**WORK REQUIRED**
Extract the lines from the first line of the records below through the line containing "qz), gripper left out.", inclusive, and reproduce them exactly as written.
(DATA)
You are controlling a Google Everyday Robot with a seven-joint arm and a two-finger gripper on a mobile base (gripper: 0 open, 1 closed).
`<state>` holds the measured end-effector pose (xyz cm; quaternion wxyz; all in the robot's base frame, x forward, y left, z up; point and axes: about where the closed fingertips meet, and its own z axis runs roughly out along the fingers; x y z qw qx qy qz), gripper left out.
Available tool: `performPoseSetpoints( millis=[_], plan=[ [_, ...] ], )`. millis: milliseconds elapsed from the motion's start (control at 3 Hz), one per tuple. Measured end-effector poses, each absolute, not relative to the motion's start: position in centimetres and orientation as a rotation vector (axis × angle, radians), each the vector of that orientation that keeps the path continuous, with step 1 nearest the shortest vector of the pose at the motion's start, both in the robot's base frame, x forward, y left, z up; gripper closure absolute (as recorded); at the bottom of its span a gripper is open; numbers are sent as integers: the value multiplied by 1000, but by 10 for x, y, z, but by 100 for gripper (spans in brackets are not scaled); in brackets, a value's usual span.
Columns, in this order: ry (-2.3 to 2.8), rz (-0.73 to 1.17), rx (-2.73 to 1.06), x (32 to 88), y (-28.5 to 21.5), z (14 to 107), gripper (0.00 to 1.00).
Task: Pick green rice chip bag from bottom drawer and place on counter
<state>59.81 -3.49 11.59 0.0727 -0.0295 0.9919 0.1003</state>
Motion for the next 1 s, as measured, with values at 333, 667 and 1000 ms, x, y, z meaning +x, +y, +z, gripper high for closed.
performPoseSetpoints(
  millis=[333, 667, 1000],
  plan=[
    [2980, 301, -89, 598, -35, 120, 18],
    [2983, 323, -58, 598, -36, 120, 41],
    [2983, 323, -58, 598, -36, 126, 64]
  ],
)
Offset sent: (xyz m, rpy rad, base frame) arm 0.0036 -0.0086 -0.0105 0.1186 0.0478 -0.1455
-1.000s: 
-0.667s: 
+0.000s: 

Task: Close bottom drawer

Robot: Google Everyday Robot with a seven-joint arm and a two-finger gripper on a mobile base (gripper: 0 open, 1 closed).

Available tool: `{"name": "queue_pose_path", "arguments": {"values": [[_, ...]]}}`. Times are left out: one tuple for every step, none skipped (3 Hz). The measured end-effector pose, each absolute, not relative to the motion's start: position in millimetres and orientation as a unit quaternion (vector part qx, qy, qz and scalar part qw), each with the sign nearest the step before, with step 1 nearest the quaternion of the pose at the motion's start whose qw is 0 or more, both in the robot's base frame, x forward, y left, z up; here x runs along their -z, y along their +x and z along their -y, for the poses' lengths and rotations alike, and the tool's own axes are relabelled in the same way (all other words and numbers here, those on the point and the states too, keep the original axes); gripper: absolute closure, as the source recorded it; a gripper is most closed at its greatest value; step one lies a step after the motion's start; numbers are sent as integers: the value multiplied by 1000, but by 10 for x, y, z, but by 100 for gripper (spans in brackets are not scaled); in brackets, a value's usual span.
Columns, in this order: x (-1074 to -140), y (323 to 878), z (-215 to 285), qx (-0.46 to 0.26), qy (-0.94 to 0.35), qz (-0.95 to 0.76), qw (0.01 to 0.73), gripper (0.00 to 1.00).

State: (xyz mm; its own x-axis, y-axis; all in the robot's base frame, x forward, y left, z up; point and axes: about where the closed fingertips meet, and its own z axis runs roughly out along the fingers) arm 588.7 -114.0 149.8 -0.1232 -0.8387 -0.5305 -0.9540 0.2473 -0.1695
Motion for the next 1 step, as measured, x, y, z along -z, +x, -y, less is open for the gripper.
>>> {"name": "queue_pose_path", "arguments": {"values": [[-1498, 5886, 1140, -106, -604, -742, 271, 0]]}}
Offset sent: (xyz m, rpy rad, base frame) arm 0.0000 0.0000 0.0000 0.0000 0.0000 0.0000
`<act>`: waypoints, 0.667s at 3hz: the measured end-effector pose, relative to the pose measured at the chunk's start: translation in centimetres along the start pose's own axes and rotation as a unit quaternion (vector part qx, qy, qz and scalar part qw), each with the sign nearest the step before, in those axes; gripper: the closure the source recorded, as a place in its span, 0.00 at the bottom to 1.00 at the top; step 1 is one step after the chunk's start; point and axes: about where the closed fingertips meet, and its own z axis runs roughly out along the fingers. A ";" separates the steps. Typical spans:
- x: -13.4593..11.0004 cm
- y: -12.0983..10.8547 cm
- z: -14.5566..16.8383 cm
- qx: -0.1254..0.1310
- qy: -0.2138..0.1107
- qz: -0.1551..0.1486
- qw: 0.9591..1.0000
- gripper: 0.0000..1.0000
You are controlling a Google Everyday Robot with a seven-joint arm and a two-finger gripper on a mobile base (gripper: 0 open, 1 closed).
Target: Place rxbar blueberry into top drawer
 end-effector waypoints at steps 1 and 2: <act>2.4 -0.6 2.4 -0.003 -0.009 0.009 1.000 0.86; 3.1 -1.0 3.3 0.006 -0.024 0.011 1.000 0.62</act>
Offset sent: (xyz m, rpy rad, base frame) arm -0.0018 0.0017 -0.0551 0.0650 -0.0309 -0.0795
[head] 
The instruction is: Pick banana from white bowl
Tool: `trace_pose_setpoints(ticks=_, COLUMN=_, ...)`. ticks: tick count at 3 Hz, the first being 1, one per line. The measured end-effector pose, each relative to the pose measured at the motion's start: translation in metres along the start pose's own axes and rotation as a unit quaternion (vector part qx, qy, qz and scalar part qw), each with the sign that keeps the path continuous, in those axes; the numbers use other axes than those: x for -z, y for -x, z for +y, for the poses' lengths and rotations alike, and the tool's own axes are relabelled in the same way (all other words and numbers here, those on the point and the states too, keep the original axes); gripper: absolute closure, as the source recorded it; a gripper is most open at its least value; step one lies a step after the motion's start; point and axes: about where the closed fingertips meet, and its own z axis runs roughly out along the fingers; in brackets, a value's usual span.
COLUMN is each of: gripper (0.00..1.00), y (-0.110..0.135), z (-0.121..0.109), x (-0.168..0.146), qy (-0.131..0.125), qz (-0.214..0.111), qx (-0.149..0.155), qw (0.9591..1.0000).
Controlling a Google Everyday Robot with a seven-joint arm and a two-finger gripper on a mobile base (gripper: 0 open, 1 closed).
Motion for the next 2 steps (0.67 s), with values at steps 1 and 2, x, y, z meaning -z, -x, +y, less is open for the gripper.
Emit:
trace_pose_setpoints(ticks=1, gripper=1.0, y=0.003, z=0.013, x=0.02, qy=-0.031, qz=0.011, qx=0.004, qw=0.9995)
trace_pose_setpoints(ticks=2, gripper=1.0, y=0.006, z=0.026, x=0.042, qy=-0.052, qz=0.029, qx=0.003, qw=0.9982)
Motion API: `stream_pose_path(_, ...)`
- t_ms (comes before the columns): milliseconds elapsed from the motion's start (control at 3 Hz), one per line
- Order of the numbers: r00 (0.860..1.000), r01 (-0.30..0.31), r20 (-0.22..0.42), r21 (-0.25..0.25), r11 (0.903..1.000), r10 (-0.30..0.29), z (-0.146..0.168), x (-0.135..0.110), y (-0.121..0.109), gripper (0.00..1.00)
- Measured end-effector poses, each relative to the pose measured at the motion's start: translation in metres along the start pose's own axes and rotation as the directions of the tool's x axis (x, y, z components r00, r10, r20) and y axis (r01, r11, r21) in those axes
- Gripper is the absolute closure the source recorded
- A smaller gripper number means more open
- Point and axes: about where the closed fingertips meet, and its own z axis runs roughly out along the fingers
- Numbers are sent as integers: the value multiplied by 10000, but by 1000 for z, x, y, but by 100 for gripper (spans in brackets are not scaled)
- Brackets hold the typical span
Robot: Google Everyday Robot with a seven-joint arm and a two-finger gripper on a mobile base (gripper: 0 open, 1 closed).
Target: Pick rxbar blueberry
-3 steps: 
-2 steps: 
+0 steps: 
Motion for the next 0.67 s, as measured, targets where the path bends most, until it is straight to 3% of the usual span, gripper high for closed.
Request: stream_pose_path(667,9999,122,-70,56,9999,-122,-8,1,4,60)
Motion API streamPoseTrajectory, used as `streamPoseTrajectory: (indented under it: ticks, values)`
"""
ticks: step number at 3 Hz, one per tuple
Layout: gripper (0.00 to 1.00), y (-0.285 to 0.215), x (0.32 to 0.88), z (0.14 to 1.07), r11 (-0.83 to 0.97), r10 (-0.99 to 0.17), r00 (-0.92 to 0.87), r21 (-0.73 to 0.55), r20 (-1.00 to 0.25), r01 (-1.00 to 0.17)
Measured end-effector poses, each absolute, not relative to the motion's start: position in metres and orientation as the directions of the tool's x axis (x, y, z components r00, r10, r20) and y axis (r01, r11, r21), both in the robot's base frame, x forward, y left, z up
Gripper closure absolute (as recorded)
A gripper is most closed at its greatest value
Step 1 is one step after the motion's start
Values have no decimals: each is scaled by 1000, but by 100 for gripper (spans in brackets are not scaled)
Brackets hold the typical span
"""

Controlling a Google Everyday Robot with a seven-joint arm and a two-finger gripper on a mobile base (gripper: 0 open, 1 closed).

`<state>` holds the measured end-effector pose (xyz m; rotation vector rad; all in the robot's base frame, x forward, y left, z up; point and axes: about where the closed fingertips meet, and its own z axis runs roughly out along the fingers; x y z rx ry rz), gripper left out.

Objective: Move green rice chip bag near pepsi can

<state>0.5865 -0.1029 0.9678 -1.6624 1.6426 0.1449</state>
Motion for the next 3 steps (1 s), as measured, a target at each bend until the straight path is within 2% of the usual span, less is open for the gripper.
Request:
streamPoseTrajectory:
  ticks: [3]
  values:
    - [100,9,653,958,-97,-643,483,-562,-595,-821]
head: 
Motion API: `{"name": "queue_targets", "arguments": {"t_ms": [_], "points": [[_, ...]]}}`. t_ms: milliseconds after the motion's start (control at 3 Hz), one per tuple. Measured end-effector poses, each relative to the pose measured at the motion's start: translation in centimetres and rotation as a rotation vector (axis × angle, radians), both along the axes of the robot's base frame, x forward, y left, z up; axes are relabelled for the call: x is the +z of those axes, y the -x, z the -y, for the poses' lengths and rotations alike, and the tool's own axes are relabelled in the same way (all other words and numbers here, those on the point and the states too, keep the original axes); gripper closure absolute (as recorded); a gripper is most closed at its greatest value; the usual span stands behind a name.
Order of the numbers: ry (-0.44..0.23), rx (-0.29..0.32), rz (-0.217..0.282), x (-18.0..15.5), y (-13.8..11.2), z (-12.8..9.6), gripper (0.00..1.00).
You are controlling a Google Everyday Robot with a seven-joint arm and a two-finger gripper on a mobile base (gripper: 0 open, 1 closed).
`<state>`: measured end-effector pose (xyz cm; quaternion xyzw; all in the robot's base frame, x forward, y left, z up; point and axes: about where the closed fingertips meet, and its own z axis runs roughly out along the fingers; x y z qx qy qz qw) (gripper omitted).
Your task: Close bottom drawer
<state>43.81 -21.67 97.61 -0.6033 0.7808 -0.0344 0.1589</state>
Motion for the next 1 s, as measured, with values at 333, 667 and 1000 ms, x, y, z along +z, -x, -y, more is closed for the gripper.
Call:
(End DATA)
**RESPONSE AREA**
You are controlling a Google Everyday Robot with a seven-joint arm and a two-finger gripper on a mobile base (gripper: 0 open, 1 closed).
`<state>` holds the measured end-effector pose (xyz cm; quaternion wxyz; all in the robot's base frame, x forward, y left, z up; point and axes: about where the closed fingertips meet, and its own z axis runs roughly out along the fingers; x y z qw qx qy qz), gripper left out.

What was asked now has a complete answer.